Repeat precisely the span of lines below that opens with the line containing "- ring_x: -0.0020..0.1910" and closes with the line containing "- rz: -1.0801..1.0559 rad", both included.

(SOURCE DATA):
##############################

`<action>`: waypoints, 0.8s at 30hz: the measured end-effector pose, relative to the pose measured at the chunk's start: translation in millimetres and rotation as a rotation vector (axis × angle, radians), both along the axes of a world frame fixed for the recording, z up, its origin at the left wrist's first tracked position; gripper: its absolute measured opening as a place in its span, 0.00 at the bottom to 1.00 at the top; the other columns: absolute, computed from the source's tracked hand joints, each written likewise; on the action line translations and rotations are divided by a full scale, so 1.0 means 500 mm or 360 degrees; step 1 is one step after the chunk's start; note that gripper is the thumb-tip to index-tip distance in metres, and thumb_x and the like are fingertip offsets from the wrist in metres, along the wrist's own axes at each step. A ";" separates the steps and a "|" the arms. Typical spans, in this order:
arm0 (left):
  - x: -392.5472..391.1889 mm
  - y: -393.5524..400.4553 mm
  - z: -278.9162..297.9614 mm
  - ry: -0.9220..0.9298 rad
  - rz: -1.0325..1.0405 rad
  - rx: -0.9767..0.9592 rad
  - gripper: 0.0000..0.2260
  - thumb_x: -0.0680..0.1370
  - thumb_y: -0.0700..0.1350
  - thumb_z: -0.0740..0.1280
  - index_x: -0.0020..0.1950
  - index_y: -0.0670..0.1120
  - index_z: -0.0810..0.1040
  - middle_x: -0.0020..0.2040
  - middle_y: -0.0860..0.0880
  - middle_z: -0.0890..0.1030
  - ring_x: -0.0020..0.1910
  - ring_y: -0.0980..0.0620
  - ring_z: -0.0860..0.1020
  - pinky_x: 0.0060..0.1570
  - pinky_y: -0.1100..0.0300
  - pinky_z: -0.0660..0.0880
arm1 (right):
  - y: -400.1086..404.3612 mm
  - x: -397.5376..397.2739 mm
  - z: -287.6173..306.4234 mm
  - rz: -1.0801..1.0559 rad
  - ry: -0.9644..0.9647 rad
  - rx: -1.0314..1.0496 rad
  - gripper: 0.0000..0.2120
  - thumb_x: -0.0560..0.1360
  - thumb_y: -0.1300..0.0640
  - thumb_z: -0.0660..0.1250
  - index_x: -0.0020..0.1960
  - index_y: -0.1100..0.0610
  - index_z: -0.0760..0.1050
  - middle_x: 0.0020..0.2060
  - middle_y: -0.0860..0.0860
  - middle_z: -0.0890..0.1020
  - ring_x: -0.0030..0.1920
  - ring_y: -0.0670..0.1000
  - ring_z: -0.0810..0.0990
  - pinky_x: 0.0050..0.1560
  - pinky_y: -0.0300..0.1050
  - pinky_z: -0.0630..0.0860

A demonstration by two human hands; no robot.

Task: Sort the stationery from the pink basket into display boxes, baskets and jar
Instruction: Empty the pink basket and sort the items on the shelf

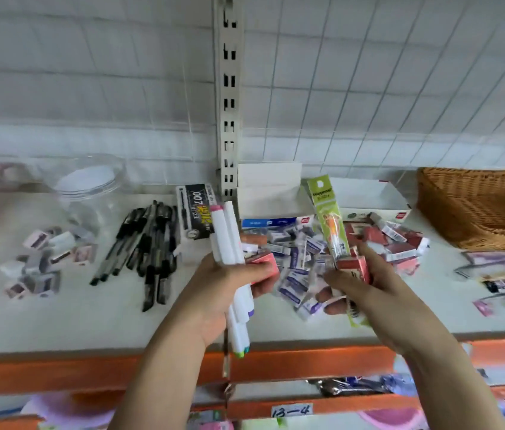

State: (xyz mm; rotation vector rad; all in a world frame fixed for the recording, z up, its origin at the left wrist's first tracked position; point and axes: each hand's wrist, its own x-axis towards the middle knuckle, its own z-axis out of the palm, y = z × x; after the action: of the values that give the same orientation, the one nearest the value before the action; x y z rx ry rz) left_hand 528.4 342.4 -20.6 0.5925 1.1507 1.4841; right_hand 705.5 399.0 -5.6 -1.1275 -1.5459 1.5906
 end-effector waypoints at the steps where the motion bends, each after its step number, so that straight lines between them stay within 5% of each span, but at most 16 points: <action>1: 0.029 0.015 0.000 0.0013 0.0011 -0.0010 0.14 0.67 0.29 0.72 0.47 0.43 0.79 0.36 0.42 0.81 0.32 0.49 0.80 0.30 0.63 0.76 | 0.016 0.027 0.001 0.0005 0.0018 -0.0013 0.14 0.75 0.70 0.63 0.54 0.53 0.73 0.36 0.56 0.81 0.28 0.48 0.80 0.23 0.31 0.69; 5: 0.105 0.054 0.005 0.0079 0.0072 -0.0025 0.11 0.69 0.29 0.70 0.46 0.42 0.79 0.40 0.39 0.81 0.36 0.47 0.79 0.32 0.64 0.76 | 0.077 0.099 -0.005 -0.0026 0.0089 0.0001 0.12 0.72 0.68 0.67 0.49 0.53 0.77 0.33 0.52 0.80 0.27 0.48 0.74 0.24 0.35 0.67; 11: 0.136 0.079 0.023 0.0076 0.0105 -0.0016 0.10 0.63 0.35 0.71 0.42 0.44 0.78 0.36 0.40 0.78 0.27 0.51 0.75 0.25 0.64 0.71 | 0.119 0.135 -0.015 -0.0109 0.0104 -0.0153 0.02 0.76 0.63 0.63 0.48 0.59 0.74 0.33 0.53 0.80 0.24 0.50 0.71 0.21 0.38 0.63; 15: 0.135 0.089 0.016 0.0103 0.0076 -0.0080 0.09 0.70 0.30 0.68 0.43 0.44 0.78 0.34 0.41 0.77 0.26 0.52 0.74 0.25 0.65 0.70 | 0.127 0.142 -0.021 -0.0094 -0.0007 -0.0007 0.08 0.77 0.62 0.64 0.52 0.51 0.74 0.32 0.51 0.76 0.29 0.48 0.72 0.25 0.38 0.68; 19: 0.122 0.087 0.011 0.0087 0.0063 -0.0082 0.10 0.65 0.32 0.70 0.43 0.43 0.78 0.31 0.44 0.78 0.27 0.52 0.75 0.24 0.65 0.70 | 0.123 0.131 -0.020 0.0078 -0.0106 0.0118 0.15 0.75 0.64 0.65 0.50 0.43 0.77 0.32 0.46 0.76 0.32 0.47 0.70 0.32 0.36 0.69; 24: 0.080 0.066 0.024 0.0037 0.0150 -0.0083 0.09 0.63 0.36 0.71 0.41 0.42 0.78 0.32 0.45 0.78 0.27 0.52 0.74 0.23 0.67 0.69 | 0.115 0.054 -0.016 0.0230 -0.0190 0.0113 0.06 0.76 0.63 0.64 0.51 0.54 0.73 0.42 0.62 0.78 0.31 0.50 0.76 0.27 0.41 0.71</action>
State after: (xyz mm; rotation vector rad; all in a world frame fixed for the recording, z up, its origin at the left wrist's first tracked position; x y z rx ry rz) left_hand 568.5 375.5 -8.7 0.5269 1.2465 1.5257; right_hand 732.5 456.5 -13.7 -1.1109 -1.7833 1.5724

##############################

(YOUR SOLUTION):
  - ring_x: -0.0020..0.1910
  - ring_y: -0.0980..0.0620
  - ring_z: -0.0860..0.1020
  - pinky_x: 0.0060..0.1570
  - pinky_y: -0.1100..0.0300
  - pinky_z: -0.0660..0.0880
arm1 (right):
  - y: -400.1086..404.3612 mm
  - x: -397.5376..397.2739 mm
  - z: -287.6173..306.4234 mm
  - rz: -1.0801..1.0559 rad

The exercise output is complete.